WHAT YOU WILL DO ▸ For the listing below, print exactly the lines from the line with "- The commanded" to the line with "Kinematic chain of", both included, and nothing beyond them.

=== Begin Enclosure ===

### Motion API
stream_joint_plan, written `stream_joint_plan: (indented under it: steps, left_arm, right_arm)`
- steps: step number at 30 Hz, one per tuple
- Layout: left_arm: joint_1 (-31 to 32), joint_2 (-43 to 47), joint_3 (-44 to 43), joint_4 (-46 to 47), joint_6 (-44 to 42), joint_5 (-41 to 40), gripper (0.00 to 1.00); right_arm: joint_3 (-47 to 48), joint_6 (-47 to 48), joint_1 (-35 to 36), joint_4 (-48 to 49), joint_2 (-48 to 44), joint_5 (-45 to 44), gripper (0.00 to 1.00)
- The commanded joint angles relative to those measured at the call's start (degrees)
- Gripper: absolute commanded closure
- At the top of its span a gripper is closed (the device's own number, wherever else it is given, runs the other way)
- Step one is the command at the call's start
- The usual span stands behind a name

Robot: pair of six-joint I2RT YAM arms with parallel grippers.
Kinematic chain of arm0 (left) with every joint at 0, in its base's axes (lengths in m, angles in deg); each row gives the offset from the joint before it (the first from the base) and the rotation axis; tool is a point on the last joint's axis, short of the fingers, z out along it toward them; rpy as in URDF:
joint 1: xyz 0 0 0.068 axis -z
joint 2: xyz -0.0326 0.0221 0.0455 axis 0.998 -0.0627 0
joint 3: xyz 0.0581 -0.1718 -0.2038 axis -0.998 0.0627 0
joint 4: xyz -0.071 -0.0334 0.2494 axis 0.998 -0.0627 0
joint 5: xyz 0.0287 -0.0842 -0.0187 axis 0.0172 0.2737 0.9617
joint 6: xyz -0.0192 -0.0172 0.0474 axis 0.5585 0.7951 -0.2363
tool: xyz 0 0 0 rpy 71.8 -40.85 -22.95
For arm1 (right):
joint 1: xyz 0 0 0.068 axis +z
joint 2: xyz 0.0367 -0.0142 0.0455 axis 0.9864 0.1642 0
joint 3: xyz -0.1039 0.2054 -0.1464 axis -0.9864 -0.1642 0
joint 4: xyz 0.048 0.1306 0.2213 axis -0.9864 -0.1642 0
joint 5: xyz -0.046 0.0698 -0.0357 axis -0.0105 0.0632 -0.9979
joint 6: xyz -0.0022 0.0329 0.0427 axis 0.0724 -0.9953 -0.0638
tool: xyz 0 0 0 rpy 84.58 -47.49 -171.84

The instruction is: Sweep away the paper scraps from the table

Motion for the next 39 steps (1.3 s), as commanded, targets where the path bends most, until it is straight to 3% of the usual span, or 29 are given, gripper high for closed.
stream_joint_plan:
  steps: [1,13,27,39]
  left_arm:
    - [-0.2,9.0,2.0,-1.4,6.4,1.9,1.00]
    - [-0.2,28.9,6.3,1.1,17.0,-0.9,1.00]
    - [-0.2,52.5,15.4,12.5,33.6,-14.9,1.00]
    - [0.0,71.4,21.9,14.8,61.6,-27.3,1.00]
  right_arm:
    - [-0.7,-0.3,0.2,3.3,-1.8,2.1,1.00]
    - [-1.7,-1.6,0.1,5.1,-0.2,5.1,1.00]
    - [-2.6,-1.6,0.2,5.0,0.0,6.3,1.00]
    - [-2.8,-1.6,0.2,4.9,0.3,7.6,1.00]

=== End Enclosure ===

ANSWER FOR THIS EXERCISE ▸
- The commanded joint angles relative to those measured at the call's start (degrees)
- Gripper: absolute commanded closure
- At the top of its span a gripper is closed (the device's own number, wherever else it is given, runs the other way)
- Step one is the command at the call's start
- The usual span stands behind a name

Robot: pair of six-joint I2RT YAM arms with parallel grippers.
Kinematic chain of arm0 (left) with every joint at 0, in its base's axes (lengths in m, angles in deg); each row gives the offset from the joint before it (the first from the base) and the rotation axis; tool is a point on the last joint's axis, short of the fingers, z out along it toward them; rpy as in URDF:

This concludes the output for the exercise.